Vor kurzem hatte ich bereits darüber geschrieben, dass ich zwanghaft planen muss. Doch das scheint wohl nicht der einzige Zwang bei mir zu sein. Ein Gespräch mit einem Freund öffnete mir die Augen...


Seit ich vor einigen Jahren angefangen habe, mir für jedes Jahr Ziele zu setzen, ist da eine Unruhe in mir. Das Streben danach, immer etwas zu schaffen. Meine Erfolge des vergangenen Jahres nochmal zu toppen. Immer weiter, immer schneller, immer besser.

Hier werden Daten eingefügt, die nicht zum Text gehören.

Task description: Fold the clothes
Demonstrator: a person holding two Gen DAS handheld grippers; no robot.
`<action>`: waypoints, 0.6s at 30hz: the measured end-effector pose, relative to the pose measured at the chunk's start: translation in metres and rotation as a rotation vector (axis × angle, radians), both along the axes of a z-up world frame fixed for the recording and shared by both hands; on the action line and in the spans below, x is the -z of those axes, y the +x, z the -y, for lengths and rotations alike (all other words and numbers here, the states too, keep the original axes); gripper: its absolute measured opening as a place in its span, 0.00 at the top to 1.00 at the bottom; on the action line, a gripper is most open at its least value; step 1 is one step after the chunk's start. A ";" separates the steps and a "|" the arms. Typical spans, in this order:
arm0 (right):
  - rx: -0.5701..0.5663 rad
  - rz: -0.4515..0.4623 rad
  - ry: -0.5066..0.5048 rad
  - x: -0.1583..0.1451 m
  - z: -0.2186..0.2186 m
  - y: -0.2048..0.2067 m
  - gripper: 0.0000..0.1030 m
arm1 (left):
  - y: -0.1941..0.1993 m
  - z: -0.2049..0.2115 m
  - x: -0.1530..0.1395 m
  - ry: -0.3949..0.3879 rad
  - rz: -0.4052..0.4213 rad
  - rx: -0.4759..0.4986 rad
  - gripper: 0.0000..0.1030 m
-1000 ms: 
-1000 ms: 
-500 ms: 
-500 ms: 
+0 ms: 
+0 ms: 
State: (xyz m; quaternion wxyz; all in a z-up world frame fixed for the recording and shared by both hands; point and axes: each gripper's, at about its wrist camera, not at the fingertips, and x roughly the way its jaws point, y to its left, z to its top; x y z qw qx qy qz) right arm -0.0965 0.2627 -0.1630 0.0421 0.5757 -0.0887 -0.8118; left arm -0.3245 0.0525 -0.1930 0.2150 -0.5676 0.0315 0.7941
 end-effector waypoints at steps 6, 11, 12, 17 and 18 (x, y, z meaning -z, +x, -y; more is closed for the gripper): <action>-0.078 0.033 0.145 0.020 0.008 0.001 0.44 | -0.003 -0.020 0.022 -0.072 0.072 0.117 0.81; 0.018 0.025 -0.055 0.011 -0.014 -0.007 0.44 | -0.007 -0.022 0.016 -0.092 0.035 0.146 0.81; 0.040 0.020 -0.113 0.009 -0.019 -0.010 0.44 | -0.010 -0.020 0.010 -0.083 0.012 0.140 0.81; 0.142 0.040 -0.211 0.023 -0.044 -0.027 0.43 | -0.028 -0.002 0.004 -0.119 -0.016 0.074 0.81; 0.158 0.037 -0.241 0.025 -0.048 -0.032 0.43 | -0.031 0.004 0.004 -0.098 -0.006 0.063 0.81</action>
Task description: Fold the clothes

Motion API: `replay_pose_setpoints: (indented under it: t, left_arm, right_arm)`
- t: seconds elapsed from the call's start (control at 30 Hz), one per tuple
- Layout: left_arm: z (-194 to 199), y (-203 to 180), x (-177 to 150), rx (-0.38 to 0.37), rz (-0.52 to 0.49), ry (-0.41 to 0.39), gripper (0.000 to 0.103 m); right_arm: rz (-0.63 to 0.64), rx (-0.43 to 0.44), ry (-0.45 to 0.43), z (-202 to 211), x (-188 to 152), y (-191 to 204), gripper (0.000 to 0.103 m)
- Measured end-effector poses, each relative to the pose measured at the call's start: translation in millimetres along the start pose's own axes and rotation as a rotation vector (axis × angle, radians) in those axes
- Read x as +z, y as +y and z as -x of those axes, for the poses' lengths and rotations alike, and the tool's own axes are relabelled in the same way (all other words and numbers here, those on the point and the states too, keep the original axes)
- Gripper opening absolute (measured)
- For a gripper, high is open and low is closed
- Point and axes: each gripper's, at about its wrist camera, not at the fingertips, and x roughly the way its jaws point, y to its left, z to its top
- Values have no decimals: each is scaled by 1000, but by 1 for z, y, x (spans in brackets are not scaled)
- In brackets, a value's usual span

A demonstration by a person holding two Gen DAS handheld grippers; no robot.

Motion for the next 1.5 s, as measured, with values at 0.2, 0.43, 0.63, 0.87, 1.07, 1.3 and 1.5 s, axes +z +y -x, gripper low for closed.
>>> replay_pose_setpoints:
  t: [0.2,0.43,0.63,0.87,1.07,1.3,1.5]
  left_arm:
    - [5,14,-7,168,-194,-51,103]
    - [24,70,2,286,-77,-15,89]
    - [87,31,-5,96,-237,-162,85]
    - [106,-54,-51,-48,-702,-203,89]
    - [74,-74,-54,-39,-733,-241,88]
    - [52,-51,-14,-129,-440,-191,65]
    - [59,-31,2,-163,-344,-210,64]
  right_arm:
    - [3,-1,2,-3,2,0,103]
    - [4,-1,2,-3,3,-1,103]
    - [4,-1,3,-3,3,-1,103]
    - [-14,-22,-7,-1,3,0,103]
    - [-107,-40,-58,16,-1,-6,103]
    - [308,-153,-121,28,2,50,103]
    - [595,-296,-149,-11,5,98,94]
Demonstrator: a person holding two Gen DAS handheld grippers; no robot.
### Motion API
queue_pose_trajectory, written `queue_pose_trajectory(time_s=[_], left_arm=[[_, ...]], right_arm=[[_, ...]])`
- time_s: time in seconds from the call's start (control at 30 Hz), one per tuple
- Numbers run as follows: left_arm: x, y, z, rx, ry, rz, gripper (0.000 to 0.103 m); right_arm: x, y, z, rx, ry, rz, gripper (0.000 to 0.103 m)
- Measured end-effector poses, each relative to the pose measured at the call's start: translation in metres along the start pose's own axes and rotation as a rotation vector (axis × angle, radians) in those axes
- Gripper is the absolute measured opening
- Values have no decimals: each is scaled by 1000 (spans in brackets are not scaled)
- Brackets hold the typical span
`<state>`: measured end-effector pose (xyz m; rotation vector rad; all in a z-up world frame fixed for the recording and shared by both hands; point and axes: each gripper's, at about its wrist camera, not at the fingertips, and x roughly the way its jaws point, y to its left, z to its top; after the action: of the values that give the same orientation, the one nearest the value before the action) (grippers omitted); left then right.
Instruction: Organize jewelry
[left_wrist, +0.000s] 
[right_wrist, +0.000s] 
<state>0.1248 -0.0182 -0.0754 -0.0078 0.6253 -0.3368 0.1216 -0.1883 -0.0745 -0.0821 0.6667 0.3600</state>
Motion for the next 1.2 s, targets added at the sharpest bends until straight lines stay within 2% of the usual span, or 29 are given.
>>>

Ziele sind ja per se nicht schlecht. Sie geben uns Halt, Orientierung. Motivieren uns, noch besser zu werden, uns weiterzuentwickeln. Ohne Ziele würden wir nur so vor uns herumdümpeln, in den Tag hineinleben. Und am Ende vielleicht auch einfach zu viel Zeit verschwenden und frustriert sein.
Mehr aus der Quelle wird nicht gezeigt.